5. O encanto e beleza de Lisboa depende, em muito, do relevo colinar e dos diferentes pontos de vista sobre o Tejo e a Outra Banda ou das panorâmicas que apresenta a quem nela entrar pelas pontes ou passear na margem sul do rio. A Baixa pombalina e uma referência histórica, um todo patrimonial, um objecto singular que ocupa o aterro de um antigo paúl e braço do rio, ligado ao estuário de Tejo onde desembocavam a ribeira de Valverde e o Regueirão dos Anjos. O aterro está envolvido por colinas e encostas onde se destacam, em lugares dominantes, o Castelo, a Sé, os conventos da Encarnação e do Carmo, a cumeada da Cotovia, S. Pedro de Alcântara e a Igreja das Chagas, constituindo um sistema de vistas que possibilita a contemplação de diversos admiráveis panoramas.
6. A partir do Alto do Parque (Jardim Amália Rodrigues) a abertura do vale da Avenida da Liberdade permite descobrir-se uma admirável perspectiva sobre a cidade, que abrange o Parque Eduardo VII, o maciço de arvoredo que ocupa o talvegue daquele vale e as encostas que o definem, onde se situam, na do lado poente, a Praça da Alegria, o Jardim Botânico, o Parque Mayer, os jardins dos palácios Palmela e Ribeiro da Cunha, a encosta do Picadeiro e o Jardim de S. Pedro de Alcântara e, na do lado nascente, os plátanos do Jardim do Torel e a vegetação das encostas do Palácio dos Correios, do Ateneu Comercial e do Coliseu. A perspectiva termina na Baixa pombalina e na luz espelhada do Tejo, tendo, como pano de fundo, a Outra Banda e a serra da Arrábida.
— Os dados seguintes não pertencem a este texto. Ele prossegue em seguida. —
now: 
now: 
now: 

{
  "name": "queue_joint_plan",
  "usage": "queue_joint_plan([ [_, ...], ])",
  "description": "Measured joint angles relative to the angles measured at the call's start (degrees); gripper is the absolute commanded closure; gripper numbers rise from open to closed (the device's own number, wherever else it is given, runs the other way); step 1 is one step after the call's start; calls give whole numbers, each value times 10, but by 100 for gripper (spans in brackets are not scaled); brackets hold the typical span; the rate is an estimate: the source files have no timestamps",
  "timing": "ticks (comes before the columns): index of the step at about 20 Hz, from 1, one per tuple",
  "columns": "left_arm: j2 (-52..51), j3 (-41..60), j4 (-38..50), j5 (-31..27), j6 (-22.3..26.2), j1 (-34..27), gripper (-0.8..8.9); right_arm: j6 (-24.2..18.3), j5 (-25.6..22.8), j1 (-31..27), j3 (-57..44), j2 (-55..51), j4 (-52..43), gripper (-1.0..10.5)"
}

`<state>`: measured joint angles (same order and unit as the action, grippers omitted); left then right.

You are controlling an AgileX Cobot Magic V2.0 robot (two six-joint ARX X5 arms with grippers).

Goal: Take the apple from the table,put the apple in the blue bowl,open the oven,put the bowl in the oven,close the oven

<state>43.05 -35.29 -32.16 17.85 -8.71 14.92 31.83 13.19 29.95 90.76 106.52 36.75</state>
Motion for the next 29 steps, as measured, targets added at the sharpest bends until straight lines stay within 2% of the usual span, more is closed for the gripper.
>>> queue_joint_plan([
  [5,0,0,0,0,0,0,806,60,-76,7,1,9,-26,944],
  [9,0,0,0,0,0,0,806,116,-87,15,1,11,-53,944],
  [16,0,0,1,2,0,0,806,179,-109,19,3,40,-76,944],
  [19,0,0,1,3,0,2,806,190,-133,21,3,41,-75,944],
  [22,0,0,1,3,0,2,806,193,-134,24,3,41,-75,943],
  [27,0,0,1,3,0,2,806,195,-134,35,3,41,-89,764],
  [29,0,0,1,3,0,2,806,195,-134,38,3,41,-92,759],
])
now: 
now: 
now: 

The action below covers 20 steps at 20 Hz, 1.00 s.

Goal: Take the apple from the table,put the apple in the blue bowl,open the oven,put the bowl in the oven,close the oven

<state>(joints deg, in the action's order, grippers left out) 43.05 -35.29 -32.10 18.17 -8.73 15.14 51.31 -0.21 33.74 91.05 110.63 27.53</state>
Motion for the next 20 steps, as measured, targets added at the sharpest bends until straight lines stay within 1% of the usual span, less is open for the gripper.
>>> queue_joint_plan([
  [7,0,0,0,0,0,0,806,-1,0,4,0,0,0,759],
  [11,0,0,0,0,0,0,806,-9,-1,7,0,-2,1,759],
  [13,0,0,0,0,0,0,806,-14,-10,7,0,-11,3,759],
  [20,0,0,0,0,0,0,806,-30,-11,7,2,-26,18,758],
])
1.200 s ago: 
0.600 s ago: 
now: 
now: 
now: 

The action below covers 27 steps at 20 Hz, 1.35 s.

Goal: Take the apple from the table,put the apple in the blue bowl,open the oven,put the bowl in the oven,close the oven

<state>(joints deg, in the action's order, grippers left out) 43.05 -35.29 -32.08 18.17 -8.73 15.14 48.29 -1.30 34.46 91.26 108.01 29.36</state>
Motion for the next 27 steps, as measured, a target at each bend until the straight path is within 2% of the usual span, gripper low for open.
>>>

7. A este eixo visual, elemento fundamental da estética de Lisboa, deverá corresponder um corredor ecológico que, vindo de Monsanto, penetrará no âmago da cidade. Da existência deste corredor dependerá, em muito, a qualidade ambiental, a segurança, quanto a inundações, a continuidade dos sistemas naturais, o conforto térmico, a formação das brisas e a protecção do vento na Baixa pombalina. O “Plano de Revitalização” não deve esquecer a estruturação ecológica na área central da cidade, como propõe o Dec.-Lei 380/99 de 22 de Setembro. Para além do reconhecimento do “sistema de vistas” há que organizar o “sistema natural” de áreas permeáveis cobertas de vegetação, que é fundamental como factor de conforto, amenidade do ambiente e valor estético.
8. A decrepitude das árvores da cidade, asfixiadas em caldeiras exíguas, prejudicadas pela sistemática abertura de caves e estacionamentos subterrâneos, e crescente poluição do ar, é um problema a considerar e combater num plano de revitalização duma área onde elas são um elemento cultural e estético indispensável à paisagem presente e futura de Lisboa. A manutenção, protecção e recuperação das árvores caducifólias que constituem as oito fiadas da Avenida da Liberdade – alameda monumental de acesso à Baixa pombalina – não poderá ser esquecida no projecto da Baixa.
9. Estas reflexões permitem-nos propor que no projecto de revitalização sejam incluídas as bacias hidrográficas da Ribeira de Valverde, do Regueirão dos Anjos e do Vale de S. Bento, o que permitirá uma racional integração na revisão do Plano Director Municipal."